Emerging growth company ☐
If an emerging growth company, indicate by check mark if the registrant has elected not to use the extended transition period for complying with any new or revised financial accounting standards provided pursuant to Section 13(a) of the Exchange Act. ☐
Item 2.05 Costs Associated with Exit or Disposal Activities
On August 27, 2020, the Board of Directors of Wesbanco, Inc. approved a plan to accelerate its financial center optimization strategy presented to them by management of Wesbanco Bank, Inc. The plan entails closing 20 branch offices of Wesbanco Bank, Inc., in addition to five identified earlier this year, and converting another two offices to drive-up only locations.
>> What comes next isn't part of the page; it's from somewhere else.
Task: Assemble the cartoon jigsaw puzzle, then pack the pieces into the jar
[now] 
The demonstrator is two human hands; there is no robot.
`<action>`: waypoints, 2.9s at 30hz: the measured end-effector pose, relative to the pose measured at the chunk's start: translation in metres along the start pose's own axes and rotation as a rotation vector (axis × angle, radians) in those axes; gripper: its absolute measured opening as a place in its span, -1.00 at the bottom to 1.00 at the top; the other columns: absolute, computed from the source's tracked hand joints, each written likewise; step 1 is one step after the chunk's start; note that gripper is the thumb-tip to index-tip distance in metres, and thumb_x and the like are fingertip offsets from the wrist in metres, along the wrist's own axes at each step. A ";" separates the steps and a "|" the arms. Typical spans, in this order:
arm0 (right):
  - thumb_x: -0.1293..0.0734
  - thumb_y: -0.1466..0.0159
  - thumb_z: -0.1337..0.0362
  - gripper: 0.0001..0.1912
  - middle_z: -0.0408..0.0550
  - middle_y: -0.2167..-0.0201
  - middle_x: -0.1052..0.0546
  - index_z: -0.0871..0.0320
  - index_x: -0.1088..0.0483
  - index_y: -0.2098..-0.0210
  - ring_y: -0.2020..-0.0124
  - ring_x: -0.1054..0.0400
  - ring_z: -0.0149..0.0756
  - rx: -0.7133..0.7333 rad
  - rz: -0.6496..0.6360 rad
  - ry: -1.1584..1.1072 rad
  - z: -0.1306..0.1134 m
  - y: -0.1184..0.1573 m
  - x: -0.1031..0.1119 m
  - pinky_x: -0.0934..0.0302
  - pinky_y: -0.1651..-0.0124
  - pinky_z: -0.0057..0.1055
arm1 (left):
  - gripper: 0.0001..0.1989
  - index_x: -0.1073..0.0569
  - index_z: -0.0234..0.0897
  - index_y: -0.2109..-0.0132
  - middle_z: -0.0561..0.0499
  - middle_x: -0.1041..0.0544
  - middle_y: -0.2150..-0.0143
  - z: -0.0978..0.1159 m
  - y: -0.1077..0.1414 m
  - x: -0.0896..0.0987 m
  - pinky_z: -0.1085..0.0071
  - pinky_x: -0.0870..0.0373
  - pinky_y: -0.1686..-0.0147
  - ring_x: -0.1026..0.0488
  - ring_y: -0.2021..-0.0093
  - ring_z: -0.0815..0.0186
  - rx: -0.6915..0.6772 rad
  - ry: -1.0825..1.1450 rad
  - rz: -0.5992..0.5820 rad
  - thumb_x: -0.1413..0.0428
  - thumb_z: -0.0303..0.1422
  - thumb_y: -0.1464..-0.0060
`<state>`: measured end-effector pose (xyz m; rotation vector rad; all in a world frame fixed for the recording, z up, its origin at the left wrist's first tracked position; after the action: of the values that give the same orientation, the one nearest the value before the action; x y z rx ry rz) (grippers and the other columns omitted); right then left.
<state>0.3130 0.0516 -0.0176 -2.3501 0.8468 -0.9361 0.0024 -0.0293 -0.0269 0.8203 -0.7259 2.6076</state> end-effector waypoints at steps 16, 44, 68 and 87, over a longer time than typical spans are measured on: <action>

Three locations will close during the fourth quarter, while the remainder will close on or about January 22, 2021. The financial centers selected for closure are located across Indiana, Kentucky, Ohio, Pennsylvania and West Virginia. In aggregate, this strategy is expected to result in annual operating expense savings of approximately $6.0 to $6.5 million, which will be phased-in during the first half of 2021. During the next several quarters, Wesbanco anticipates incurring total charges of approximately $3.5 to $4.0 million due to the disposition of assets, lease terminations, severance, and other costs associated with the closures. Additional information regarding the branch office closure plans for 2021 is included as Exhibit 99.1, which information is incorporated herein by reference.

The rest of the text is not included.